Invece ogni cosa è rimasta com'era, nemmeno una tinteggiata all'orribile verde pisello della carrozzeria, le salsicce sul sedile posteriore, la vita è rimasta vita. Per quanto la multa che, in seguito, si è preso l’ubriaco, sarà stata talmente salata da impegnare i restanti anni per ripagarla. Ma non è vero che la locomotiva ha la strada segnata – lo continua a ripetere Francesco De Gregori, tutto è avvenuto così in fretta che la canzone non è ancora conclusa – mentre il bufalo può scartare di lato e cadere.

Macché, anche la locomotiva può scartare di lato e cadere, oppure può essere fermata dalle braccia mediamente muscolose di un ventenne, e le palline da golf possono percorrere una direzione inversa all’abbrivio. Nessun programma determinato dall'equazione che combina le condizioni iniziali, per dirla forbita. Ma neppure libero arbitrio. L'esito di un semplice giro di minigolf non è deciso dal giocatore, non interamente almeno: bastano due diavoletti nascosti in un castello a boicottarne i piani; e nella sorte del proprietario della Fiesta sono intervenuti due angeli, di cui facevo sempre parte. Angelo e diavolo allo stesso tempo. Prima che le cose si manifestino, coppie ed opposizioni tramano confuse.

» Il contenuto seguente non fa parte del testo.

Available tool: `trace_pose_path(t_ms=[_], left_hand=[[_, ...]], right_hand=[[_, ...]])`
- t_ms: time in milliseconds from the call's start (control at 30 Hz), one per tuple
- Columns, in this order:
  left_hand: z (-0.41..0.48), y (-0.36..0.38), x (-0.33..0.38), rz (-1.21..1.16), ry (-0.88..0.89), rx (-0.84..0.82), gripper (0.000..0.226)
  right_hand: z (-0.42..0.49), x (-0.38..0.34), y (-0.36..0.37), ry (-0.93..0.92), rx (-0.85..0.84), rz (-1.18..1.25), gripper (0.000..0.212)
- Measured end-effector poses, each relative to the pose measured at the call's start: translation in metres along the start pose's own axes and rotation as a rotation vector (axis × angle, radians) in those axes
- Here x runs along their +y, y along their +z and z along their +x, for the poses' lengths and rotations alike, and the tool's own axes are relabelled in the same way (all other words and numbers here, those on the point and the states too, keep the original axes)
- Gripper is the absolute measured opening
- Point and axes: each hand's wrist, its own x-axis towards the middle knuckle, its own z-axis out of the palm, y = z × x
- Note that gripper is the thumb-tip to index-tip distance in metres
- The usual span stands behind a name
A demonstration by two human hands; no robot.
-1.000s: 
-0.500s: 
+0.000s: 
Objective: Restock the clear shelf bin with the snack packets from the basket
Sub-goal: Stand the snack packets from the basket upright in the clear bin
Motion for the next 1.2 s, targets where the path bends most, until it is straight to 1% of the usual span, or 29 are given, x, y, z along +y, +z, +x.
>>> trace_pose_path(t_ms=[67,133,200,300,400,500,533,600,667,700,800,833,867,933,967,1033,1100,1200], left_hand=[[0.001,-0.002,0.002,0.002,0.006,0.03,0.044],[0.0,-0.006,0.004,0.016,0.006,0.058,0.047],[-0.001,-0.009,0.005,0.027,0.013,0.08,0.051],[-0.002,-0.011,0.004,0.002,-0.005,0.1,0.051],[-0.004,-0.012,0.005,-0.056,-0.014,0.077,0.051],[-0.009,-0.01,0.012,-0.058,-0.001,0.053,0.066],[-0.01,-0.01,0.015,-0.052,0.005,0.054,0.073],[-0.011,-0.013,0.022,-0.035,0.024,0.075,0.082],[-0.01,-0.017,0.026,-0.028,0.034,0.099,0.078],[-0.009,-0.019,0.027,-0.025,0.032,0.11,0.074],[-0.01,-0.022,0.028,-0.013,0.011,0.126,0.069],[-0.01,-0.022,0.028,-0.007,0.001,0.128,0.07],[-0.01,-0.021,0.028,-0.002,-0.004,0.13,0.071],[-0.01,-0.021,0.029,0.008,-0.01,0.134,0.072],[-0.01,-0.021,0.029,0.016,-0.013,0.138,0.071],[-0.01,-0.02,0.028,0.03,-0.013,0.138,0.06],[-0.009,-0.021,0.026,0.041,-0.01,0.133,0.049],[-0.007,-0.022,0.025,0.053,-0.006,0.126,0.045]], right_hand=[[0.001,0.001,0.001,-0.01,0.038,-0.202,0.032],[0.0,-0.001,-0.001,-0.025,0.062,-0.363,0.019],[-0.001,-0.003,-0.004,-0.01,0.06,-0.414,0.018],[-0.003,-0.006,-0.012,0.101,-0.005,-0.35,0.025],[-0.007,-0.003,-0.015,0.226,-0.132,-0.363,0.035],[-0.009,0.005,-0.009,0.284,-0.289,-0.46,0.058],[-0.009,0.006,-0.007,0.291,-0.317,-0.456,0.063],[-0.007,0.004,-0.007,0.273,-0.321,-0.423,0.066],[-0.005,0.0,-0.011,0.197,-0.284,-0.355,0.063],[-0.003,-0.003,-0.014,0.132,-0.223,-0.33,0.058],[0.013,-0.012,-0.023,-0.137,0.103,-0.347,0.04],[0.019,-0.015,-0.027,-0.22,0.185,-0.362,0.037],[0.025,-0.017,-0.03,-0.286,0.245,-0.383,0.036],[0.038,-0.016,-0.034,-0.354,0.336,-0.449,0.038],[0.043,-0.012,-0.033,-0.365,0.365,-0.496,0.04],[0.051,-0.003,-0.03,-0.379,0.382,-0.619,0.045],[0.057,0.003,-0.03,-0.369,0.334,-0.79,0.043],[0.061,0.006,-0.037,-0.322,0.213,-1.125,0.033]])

Resta da capire chi adesso siano gli angeli a fermare i treni in rotta di collisione – di norma nemmeno ce ne accorgiamo, anche noi ronfiamo alla grossa – e i diavoli a risputarmi puntualmente in faccia la pallina. Io con la mia mazza da minigolf sempre più arrugginita, ma non demordo, la rimetto in posizione e cocciuto tiro e ritiro e, se non bastasse, lo faccio ancora. Mentre la bocca spalancata del castello sembra farmi la linguaccia.